Ten years ago I bought my last bundle of firewood. It is still waiting patiently to make it from the garage to the fireplace. Apparently, we’re not what you’d call warm-and-cozy-by-the-fire people. Maybe that’s because our first house had a nifty raised hearth fireplace beside a plush white rug that I tried to set on fire with a fake log made of sawdust and cardboard. According to the natural right-out-of-the-forest paper wrapper, the log would burn with multi-colored flames while it crackled romantically in your fireplace. It also exploded when combined with a match.

Anyway, this is not about my lifetime of fireplace misadventures. It’s about the end of the world, which was supposed to happen at the stroke of midnight on December 31, 1999 as the globe spun from the Dark Ages to the bright new millennium. That’s because computers under the evil influence of Hal from 2001—A Space Odyssey had taken over the world and would bring total chaos to planet Earth with one tick of the clock. Electricity would stop electrifying, motors would stop motoring and all the beer would turn warm. Critically ill patients undergoing open-heart surgery would be left in the dark on the operating table; planes would plunge from the sky; and telemarketers would never be able to interrupt your dinner again. The end of time ain’t all bad.

Well, ten years ago was the last time I bought firewood and the last time I stayed up until midnight on New Year’s Eve. I guess I figured if the world was going to come to an end, I should be around to witness it. Now, how much sense does that make? Whether I was awake or not, who was I going to tell about it? Maybe somebody from Borneo who didn’t have a computer, but how was I going to get in touch? Mail him a letter? Maybe. The odds of my letter making it couldn’t have been much worse without the Post Office.

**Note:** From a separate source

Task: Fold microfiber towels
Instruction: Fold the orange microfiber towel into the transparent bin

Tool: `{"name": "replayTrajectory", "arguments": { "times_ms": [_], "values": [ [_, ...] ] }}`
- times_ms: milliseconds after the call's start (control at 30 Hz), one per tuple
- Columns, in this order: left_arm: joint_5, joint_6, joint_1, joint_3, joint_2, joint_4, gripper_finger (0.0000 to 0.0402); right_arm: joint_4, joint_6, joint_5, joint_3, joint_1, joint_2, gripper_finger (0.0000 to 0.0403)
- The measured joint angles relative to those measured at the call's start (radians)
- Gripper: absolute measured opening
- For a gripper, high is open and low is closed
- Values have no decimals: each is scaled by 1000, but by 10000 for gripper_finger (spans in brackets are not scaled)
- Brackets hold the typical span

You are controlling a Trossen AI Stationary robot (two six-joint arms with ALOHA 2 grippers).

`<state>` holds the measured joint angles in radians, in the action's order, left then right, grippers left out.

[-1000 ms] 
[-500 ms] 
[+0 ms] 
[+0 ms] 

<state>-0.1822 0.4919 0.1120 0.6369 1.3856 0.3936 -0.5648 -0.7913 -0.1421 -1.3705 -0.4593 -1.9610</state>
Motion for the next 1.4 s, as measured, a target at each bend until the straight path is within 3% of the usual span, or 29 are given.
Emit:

As I sat nervously watching the clock and my wife (if she got hysterical, I would have to slap her), I thought about all those other times people predicted the end of the world. They usually had robes and ponytails instead of computers, but the message was always the same. Whether we were to be vaporized or depart in an alien spacecraft, it was all over and there was nothing we could do about it. Except sell all our stuff and follow the prophet to the mountaintop. But why sell all the stuff? What were we going to buy with it? I guess prophets have a lot of expenses.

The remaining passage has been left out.